Technologie

VisioSafe traque les voyageurs à la gare de Lausanne

La start-up issue de l’EPFL réalise une cartographie exacte du comportement des piétons, ce qui permettra aux CFF d’adapter les infrastructures à ces flux. Le nombre de passagers devrait s’élever à 100 000 en 2015 du côté de la gare lausannoise

Les murs de la gare de Lausanne sont truffés de dizaines de capteurs destinés à enregistrer les déplacements des usagers. Les CFF ont décidé de tenter l’expérience afin de remédier à l’engorgement des passagers aux heures de pointe. Chaque voyageur est géolocalisé sans qu’il ait à porter un quelconque appareil électronique.

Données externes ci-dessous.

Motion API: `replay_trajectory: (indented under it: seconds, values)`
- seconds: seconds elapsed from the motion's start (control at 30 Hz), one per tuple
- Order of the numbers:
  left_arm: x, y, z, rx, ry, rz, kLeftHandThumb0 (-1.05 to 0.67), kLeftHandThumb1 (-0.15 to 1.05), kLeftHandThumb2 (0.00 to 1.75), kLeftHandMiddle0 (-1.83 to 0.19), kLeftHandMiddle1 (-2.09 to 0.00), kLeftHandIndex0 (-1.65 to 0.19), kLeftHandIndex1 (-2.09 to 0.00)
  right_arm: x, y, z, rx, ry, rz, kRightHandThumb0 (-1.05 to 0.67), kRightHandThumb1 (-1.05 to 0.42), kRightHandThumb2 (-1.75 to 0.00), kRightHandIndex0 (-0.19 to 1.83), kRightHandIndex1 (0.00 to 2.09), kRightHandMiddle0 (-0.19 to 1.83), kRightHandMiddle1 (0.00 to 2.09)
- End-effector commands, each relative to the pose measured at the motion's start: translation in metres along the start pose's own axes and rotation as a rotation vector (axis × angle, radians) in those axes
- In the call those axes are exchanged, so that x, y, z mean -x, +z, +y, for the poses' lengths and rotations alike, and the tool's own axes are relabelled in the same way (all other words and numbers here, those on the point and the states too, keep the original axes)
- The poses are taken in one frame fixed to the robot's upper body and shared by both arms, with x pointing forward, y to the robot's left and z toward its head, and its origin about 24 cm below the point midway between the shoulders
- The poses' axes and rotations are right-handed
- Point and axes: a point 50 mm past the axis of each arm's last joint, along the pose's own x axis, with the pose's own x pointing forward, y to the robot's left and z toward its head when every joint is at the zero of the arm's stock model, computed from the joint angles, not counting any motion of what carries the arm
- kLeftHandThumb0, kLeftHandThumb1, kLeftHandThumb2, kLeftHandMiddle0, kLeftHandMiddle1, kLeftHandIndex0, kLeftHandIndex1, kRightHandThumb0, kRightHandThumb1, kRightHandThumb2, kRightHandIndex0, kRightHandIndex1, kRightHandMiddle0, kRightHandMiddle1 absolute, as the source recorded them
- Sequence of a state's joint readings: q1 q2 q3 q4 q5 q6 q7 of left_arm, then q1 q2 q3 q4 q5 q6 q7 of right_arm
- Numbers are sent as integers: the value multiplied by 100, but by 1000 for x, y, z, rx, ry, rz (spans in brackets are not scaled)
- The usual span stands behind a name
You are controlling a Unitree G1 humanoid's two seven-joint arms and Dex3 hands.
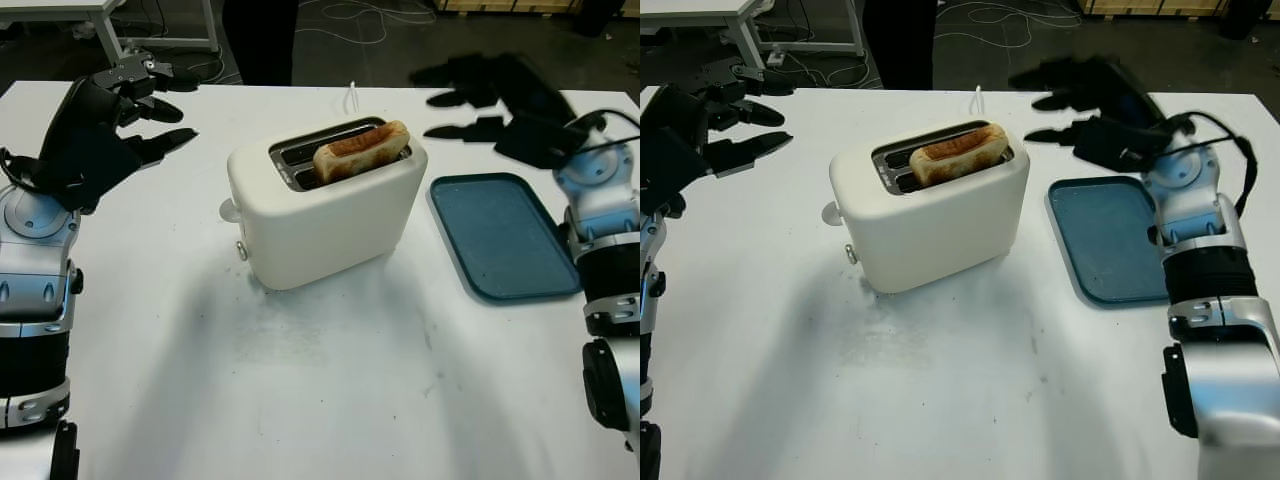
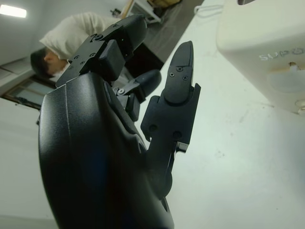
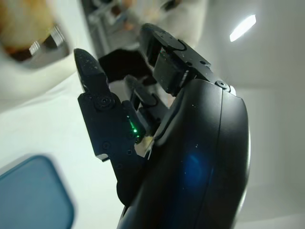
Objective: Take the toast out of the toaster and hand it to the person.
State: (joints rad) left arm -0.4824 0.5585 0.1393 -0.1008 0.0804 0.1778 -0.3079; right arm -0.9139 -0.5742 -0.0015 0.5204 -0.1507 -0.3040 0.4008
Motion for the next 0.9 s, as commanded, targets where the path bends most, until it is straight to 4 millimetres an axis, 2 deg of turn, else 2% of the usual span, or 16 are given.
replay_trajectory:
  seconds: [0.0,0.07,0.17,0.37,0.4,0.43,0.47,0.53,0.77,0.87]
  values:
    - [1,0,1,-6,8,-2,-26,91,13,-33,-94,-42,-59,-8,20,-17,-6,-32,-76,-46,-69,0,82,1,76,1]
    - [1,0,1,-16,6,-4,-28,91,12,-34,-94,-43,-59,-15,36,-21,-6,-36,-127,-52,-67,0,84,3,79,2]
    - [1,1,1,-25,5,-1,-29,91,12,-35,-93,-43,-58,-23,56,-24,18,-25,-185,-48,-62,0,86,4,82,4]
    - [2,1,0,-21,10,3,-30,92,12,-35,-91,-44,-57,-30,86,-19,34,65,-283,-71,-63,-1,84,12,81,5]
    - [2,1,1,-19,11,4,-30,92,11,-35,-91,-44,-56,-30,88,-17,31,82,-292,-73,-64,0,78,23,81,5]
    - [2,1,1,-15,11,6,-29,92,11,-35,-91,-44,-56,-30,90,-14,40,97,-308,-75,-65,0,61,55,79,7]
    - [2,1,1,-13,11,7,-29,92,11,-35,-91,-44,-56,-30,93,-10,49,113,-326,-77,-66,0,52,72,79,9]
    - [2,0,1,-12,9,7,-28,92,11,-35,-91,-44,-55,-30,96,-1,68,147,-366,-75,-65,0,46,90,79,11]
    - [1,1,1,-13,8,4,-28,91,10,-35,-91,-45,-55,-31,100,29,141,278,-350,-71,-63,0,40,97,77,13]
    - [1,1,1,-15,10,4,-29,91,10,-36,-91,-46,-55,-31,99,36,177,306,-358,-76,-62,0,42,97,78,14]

Installés dans le courant de l’été à Lausanne, ces capteurs, conçus par la société lausannoise VisioSafe, permettent d’analyser un volume (près de 100 mètres cubes), tout en relayant cette information aux autres capteurs afin d’assurer le suivi du voyageur. «Nous ne captons pas d’images mais uniquement la position d’un individu ainsi que son parcours dans la gare, tient à préciser Alexandre Alahi. Nous réalisons une cartographie exacte du comportement des piétons.»

Des millions de données sont traitées et analysées en temps réel. Elles sont consultables via Internet sous forme de service web. «Nous offrons l’équivalent du Google analytique pour des espaces publics», explique le spécialiste en traitement des signaux, issu de l’EFPL.

D’autres gares, ensuite

«Le but est d’analyser et de connaître précisément les flux de piétons. Cela nous permettra d’aménager les infrastructures de la future gare de Lausanne pour qu’elles soient parfaitement adaptées aux flux piétonniers», explique Frédéric Revaz, porte-parole aux CFF. Aujourd’hui, 85 000 voyageurs y transitent quotidiennement. Les quais sont bondés ainsi que les sous-voies. La gare doit s’adapter au nombre toujours croissant de passagers qui devrait s’élever à 100 000 en 2015.

«Le budget total des études confiées à l’EPFL pour cette opération se monte à environ un million de francs», précise Frédéric Revaz.

D’autres gares vont également tenter l’expérience, tout comme des grands magasins et des galeries marchandes qui souhaitent identifier les zones les plus visitées.

L’innovation de VisioSafe réside dans sa capacité à analyser le trafic des personnes à distance. La technologie fait l’impasse sur le téléphone portable, contrairement aux autres solutions de géolocalisation à l’intérieur de bâtiment qui ont le vent en poupe dans le milieu du marketing. Ces services, pour leur part, orientent par exemple les consommateurs vers des produits particuliers, ou leur transmettent des offres promotionnelles géolocalisées, via les smartphones.

Filiale américaine

VisioSafe travaille avec Telefonica en Espagne qui souhaiterait distribuer la technologie romande à ses clients. «Nous avons également des contacts avec différents aéroports», précise Alexandre Alahi.

Créée en 2011 par Alain Alahi et son fils Alexandre, la start-up compte déjà environ 15 collaborateurs, essentiellement des développeurs. «Mon père avait déjà créé une société d’informatique aux Etats-Unis. C’est lui qui a principalement financé VisioSafe, précise son fils. Nous allons ouvrir une succursale en 2013, l’une aux Etats-Unis dans la Silicon Valley. Le siège restera en Suisse.»

VisioSafe possède une deuxième corde à son arc. La start-up commercialise depuis le début de l’année des systèmes d’alarme ou plus exactement des caméras de surveillance couplées au téléphone portable. Lorsqu’elles détectent une intrusion, une notification est immédiatement envoyée via smartphone. Il est alors possible de visionner et d’enregistrer l’événement à distance.

Une alliance avec Panasonic a été conclue. «La vente de nos caméras s’effectue directement via notre site internet, explique Alexandre Alahi. Il suffit de les brancher. Elles se connectent et se configurent toutes seules.»